[Stored entries]
- - -

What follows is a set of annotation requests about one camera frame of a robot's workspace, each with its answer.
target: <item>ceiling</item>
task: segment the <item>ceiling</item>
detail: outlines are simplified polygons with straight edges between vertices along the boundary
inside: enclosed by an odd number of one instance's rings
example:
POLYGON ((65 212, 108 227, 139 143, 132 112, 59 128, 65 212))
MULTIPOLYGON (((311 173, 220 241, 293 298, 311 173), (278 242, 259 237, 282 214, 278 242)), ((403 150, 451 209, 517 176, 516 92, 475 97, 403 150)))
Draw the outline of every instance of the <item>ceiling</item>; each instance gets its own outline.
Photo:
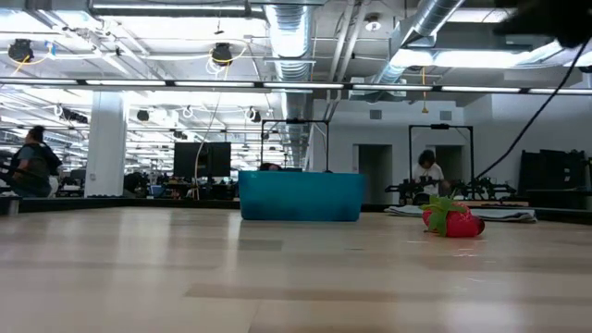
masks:
MULTIPOLYGON (((346 1, 329 1, 314 10, 313 51, 310 55, 314 61, 313 81, 328 80, 338 44, 338 26, 346 5, 346 1)), ((389 60, 389 38, 395 24, 411 17, 416 6, 417 1, 369 2, 367 13, 378 13, 381 28, 377 31, 360 30, 353 48, 354 56, 345 71, 345 80, 356 77, 367 79, 377 74, 389 60)), ((353 18, 357 10, 358 7, 353 11, 353 18)), ((470 22, 485 27, 500 21, 510 12, 510 9, 493 8, 492 1, 467 1, 445 25, 448 28, 443 28, 441 39, 454 39, 456 32, 446 32, 454 24, 470 22)), ((350 24, 351 30, 354 24, 355 19, 350 24)), ((0 8, 0 77, 275 80, 276 59, 268 36, 267 23, 255 18, 93 17, 78 10, 46 13, 14 7, 0 8), (15 39, 32 40, 33 63, 40 63, 19 67, 19 63, 10 59, 6 50, 15 39), (213 71, 216 68, 208 66, 211 61, 209 52, 216 43, 229 43, 233 56, 236 56, 228 70, 218 73, 213 71)), ((546 44, 540 39, 530 39, 528 42, 535 51, 546 44)), ((531 69, 427 66, 423 70, 408 68, 402 78, 415 84, 528 84, 532 87, 548 87, 555 84, 562 66, 573 53, 560 48, 547 51, 543 55, 544 61, 539 61, 531 69)), ((269 119, 282 119, 285 115, 281 92, 138 91, 126 94, 131 105, 129 127, 133 129, 129 132, 127 143, 128 170, 147 167, 170 169, 173 158, 170 147, 172 142, 178 140, 170 129, 182 131, 188 135, 187 140, 198 142, 204 139, 210 122, 214 130, 205 139, 234 142, 233 166, 254 168, 260 164, 260 134, 257 131, 261 127, 247 119, 245 112, 254 109, 263 118, 269 119), (212 118, 216 105, 216 116, 212 118), (139 110, 149 111, 151 120, 138 120, 136 114, 139 110), (221 133, 222 129, 227 130, 227 133, 221 133)), ((68 167, 82 167, 87 154, 88 130, 66 129, 71 124, 56 116, 56 105, 69 108, 92 121, 92 96, 93 92, 88 90, 16 90, 9 86, 2 87, 0 126, 3 127, 3 141, 0 145, 7 150, 18 148, 25 130, 10 127, 61 127, 63 129, 51 130, 51 144, 66 157, 68 167)), ((477 97, 478 94, 461 93, 432 93, 424 97, 421 92, 409 92, 401 99, 410 104, 424 98, 451 101, 462 107, 477 97)), ((339 110, 348 109, 343 104, 352 102, 344 100, 341 103, 339 110)), ((336 114, 336 119, 341 123, 356 123, 359 120, 352 113, 344 112, 343 115, 339 119, 339 112, 336 114)), ((290 160, 287 131, 282 126, 277 126, 275 130, 278 133, 272 133, 265 144, 269 151, 269 154, 265 154, 265 160, 284 163, 287 158, 289 165, 299 163, 290 160)))

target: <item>pillar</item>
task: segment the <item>pillar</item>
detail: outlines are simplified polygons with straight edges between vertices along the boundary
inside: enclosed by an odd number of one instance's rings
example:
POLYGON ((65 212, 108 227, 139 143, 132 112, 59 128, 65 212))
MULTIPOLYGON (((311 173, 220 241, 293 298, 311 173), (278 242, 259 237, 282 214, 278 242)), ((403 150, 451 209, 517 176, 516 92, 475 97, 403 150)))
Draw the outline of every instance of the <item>pillar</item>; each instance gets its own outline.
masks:
POLYGON ((84 196, 123 193, 129 107, 123 92, 95 92, 84 196))

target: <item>teal plastic tub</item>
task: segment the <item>teal plastic tub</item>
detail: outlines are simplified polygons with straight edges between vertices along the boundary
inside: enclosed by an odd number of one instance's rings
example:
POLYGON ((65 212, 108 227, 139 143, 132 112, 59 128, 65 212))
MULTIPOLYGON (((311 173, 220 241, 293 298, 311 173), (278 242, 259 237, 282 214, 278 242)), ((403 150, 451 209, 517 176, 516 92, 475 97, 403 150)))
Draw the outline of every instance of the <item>teal plastic tub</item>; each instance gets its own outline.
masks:
POLYGON ((357 221, 364 176, 241 171, 240 213, 246 220, 357 221))

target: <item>red strawberry toy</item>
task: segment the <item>red strawberry toy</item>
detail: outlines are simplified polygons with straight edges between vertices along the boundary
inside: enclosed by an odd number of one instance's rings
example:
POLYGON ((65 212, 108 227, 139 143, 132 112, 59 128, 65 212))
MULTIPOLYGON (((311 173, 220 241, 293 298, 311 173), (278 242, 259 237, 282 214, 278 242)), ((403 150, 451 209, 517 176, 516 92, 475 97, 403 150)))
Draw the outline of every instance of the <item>red strawberry toy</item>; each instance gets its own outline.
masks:
POLYGON ((485 229, 485 223, 473 216, 469 207, 449 198, 431 196, 429 204, 421 206, 427 229, 446 237, 475 237, 485 229))

- - -

EXERCISE PROMPT — Could you copy each line above exactly as written, minus any pictures?

TASK SOLUTION —
What follows is a set of annotation requests about one camera frame of a robot's workspace, each with its answer.
target: <item>ceiling</item>
task: segment the <item>ceiling</item>
detail: outlines are simplified polygons with straight edges between vertices along the boundary
inside: enclosed by an odd number of one instance's rings
example:
POLYGON ((65 212, 108 227, 139 143, 132 112, 59 128, 65 212))
MULTIPOLYGON (((311 173, 220 241, 293 298, 311 173), (278 242, 259 237, 282 214, 278 242)), ((403 150, 451 209, 517 176, 516 92, 475 97, 403 150)))
Draw the outline of every instance of the <item>ceiling</item>; each instance gets its own outline.
Photo:
masks:
MULTIPOLYGON (((346 1, 329 1, 314 10, 313 51, 310 55, 314 61, 313 81, 328 80, 338 44, 338 26, 346 5, 346 1)), ((389 60, 389 38, 395 24, 411 17, 416 6, 417 1, 369 2, 367 13, 378 13, 381 28, 377 31, 360 30, 353 48, 354 56, 345 71, 345 80, 356 77, 367 79, 377 74, 389 60)), ((353 18, 357 10, 358 7, 353 11, 353 18)), ((470 22, 485 27, 500 21, 510 12, 510 9, 493 8, 492 1, 467 1, 445 25, 448 28, 443 28, 441 39, 454 39, 456 32, 446 32, 454 24, 470 22)), ((350 24, 351 30, 354 24, 355 19, 350 24)), ((0 8, 0 77, 275 80, 276 59, 268 36, 267 23, 255 18, 93 17, 78 10, 46 13, 14 7, 0 8), (15 39, 32 40, 33 63, 40 63, 19 67, 19 63, 10 59, 6 50, 15 39), (213 71, 216 68, 208 66, 211 61, 209 52, 216 43, 229 43, 233 56, 236 56, 228 70, 218 73, 213 71)), ((546 44, 540 39, 530 39, 528 42, 535 51, 546 44)), ((531 69, 427 66, 423 70, 408 68, 402 78, 415 84, 528 84, 532 87, 548 87, 555 84, 562 66, 573 53, 560 48, 547 51, 543 55, 544 61, 539 61, 531 69)), ((269 119, 282 119, 285 115, 281 92, 138 91, 126 94, 131 105, 129 127, 133 129, 129 132, 127 143, 128 170, 147 167, 170 169, 173 158, 170 147, 172 142, 178 140, 170 129, 182 131, 188 135, 187 140, 198 142, 204 139, 210 122, 214 130, 205 139, 234 142, 233 166, 254 168, 260 164, 260 134, 257 131, 261 127, 247 119, 245 112, 254 109, 263 118, 269 119), (212 118, 216 105, 216 116, 212 118), (139 110, 149 111, 151 120, 138 120, 136 114, 139 110), (221 133, 222 129, 227 130, 227 133, 221 133)), ((68 167, 82 167, 87 154, 88 130, 66 129, 71 124, 56 116, 56 105, 69 108, 92 121, 92 96, 93 92, 88 90, 16 90, 9 86, 2 87, 0 126, 3 127, 3 141, 0 145, 7 150, 18 148, 25 130, 10 127, 61 127, 63 129, 51 130, 51 144, 66 157, 68 167)), ((477 97, 478 94, 461 93, 432 93, 424 97, 421 92, 409 92, 401 99, 410 104, 424 98, 451 101, 462 107, 477 97)), ((339 110, 348 109, 343 104, 352 102, 344 100, 341 103, 339 110)), ((336 114, 336 119, 341 123, 356 123, 359 120, 352 113, 344 112, 343 115, 339 119, 339 112, 336 114)), ((290 160, 287 131, 282 126, 277 126, 275 130, 278 133, 272 133, 265 144, 269 151, 269 154, 265 154, 265 160, 284 163, 287 158, 289 165, 299 163, 290 160)))

target: <item>pillar</item>
task: segment the <item>pillar</item>
detail: outlines are simplified polygons with straight edges between vertices along the boundary
inside: enclosed by an odd number of one instance's rings
example:
POLYGON ((65 212, 108 227, 139 143, 132 112, 59 128, 65 212))
MULTIPOLYGON (((311 173, 220 241, 293 298, 311 173), (278 242, 259 237, 282 214, 278 242)), ((403 150, 451 209, 517 176, 516 92, 475 97, 403 150)))
Draw the outline of every instance of the <item>pillar</item>; each instance gets its own outline.
masks:
POLYGON ((84 196, 123 193, 129 107, 123 92, 95 92, 84 196))

target: <item>teal plastic tub</item>
task: segment the <item>teal plastic tub</item>
detail: outlines are simplified polygons with straight edges between vertices along the boundary
inside: enclosed by an odd number of one instance's rings
example:
POLYGON ((65 212, 108 227, 139 143, 132 112, 59 128, 65 212))
MULTIPOLYGON (((311 173, 220 241, 293 298, 311 173), (278 242, 259 237, 282 214, 278 242)), ((403 150, 451 209, 517 176, 516 92, 475 97, 403 150)))
Draw the outline of every instance of the <item>teal plastic tub</item>; each instance gets its own outline.
masks:
POLYGON ((357 221, 364 176, 241 171, 240 213, 246 220, 357 221))

target: <item>red strawberry toy</item>
task: segment the <item>red strawberry toy</item>
detail: outlines are simplified polygons with straight edges between vertices along the boundary
inside: enclosed by an odd number of one instance's rings
example:
POLYGON ((65 212, 108 227, 139 143, 132 112, 59 128, 65 212))
MULTIPOLYGON (((311 173, 220 241, 293 298, 311 173), (278 242, 259 237, 282 214, 278 242)), ((403 150, 451 209, 517 176, 516 92, 475 97, 403 150)))
Draw the outline of every instance of the <item>red strawberry toy</item>; each instance gets its own outline.
masks:
POLYGON ((485 229, 485 223, 473 216, 469 207, 449 198, 431 196, 429 204, 421 206, 427 229, 446 237, 475 237, 485 229))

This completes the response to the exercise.